◆ PROBLEM TO WORK ON
All lines of the records below that contain the word "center" must be listed.

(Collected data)
☆ ☆ ☆ ☆ ☆
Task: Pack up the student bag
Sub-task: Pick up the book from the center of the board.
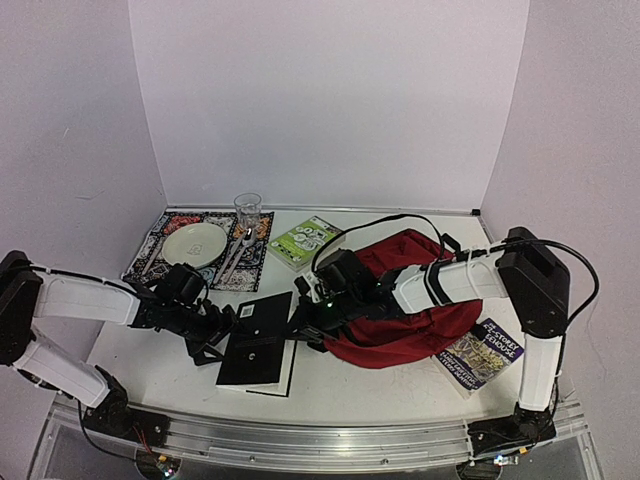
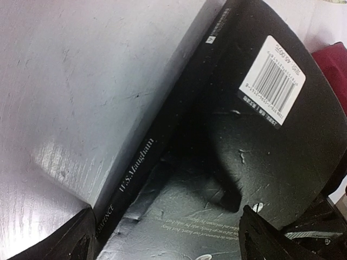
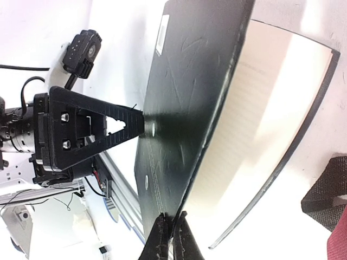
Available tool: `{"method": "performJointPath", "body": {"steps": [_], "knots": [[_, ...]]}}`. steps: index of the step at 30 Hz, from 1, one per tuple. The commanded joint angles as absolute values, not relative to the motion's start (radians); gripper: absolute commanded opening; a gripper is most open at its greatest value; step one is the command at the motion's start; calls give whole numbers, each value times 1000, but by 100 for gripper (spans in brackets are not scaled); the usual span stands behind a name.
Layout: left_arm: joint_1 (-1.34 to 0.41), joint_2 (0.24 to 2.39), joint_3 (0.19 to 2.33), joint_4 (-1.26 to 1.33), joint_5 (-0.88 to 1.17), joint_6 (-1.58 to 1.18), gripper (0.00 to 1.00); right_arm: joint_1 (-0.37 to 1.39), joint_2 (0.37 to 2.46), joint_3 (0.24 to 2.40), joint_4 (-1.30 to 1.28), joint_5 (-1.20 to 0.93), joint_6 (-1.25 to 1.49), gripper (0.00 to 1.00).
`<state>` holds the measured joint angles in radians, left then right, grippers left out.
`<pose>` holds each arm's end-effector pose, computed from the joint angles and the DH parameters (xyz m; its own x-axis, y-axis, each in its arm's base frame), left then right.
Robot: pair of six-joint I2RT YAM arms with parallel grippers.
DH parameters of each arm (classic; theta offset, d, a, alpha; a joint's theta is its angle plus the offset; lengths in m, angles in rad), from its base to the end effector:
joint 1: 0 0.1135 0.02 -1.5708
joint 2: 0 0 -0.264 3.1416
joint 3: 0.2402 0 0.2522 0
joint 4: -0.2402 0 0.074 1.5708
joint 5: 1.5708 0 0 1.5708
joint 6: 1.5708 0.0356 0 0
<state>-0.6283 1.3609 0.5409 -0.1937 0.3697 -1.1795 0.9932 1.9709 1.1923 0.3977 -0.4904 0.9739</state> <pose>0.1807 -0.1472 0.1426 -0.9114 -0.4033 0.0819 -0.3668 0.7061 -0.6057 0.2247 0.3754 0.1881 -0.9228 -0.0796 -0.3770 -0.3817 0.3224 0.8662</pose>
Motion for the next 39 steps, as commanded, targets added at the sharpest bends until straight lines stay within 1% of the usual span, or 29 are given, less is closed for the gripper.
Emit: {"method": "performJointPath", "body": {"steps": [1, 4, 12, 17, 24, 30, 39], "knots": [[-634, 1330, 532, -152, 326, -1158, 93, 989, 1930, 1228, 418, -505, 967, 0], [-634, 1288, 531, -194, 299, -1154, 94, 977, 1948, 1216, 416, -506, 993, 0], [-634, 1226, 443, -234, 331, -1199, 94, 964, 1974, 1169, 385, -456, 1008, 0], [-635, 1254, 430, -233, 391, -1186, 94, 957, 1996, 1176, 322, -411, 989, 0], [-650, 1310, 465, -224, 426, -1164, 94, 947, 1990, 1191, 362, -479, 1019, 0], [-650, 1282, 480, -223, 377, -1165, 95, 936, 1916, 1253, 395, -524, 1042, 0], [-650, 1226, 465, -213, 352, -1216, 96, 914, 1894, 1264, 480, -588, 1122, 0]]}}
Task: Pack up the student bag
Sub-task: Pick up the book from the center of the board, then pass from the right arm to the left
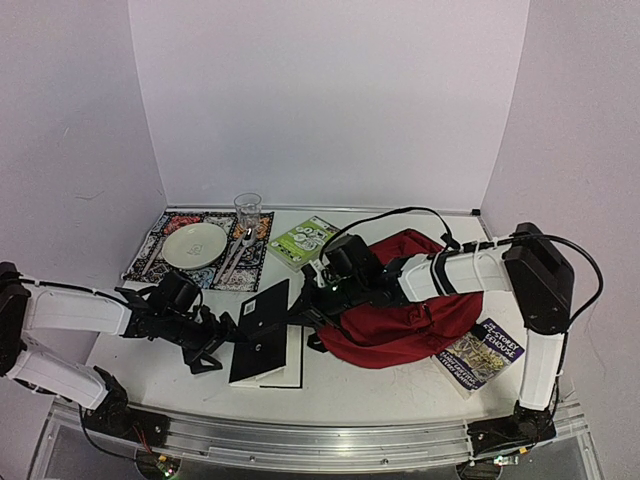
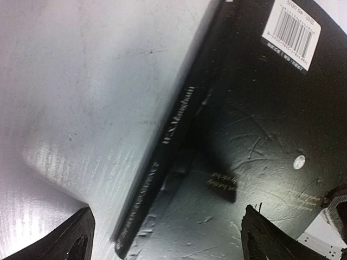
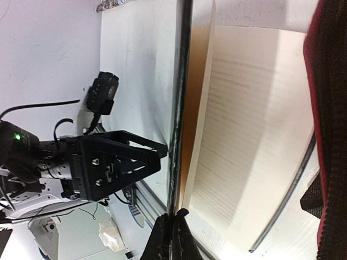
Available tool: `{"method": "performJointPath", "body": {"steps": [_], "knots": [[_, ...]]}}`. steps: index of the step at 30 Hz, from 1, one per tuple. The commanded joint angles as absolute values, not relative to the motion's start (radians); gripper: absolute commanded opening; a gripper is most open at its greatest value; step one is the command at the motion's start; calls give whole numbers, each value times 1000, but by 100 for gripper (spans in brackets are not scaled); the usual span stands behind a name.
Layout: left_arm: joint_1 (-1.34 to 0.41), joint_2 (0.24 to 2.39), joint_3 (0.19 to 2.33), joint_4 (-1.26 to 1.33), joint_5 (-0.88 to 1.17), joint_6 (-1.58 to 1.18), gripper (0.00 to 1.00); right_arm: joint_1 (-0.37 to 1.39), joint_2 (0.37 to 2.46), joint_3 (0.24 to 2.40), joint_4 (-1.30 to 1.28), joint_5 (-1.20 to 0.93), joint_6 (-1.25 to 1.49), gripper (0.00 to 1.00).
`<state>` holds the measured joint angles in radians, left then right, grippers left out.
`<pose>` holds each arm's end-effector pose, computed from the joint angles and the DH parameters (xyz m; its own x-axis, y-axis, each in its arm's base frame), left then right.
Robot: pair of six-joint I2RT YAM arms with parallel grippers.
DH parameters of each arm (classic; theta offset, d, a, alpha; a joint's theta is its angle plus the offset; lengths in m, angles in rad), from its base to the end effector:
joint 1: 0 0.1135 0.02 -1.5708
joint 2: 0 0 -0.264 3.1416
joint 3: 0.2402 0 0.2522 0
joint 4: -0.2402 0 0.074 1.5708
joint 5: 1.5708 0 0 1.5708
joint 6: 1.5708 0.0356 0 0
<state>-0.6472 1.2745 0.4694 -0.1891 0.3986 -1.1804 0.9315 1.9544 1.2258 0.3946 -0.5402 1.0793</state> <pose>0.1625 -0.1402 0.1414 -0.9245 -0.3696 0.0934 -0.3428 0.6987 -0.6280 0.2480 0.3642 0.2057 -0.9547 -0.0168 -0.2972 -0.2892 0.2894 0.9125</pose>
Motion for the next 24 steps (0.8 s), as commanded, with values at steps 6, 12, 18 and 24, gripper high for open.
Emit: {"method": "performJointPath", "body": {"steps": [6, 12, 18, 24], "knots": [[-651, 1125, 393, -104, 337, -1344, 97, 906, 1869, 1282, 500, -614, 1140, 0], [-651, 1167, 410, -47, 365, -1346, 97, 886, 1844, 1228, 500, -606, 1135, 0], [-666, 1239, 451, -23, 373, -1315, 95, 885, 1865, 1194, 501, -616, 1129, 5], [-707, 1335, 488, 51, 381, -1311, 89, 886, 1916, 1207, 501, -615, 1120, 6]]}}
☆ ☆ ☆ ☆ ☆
◆ EXERCISE OUTPUT
Sub-task: Pick up the book from the center of the board.
Sub-task: Pick up the book from the center of the board, then pass from the right arm to the left

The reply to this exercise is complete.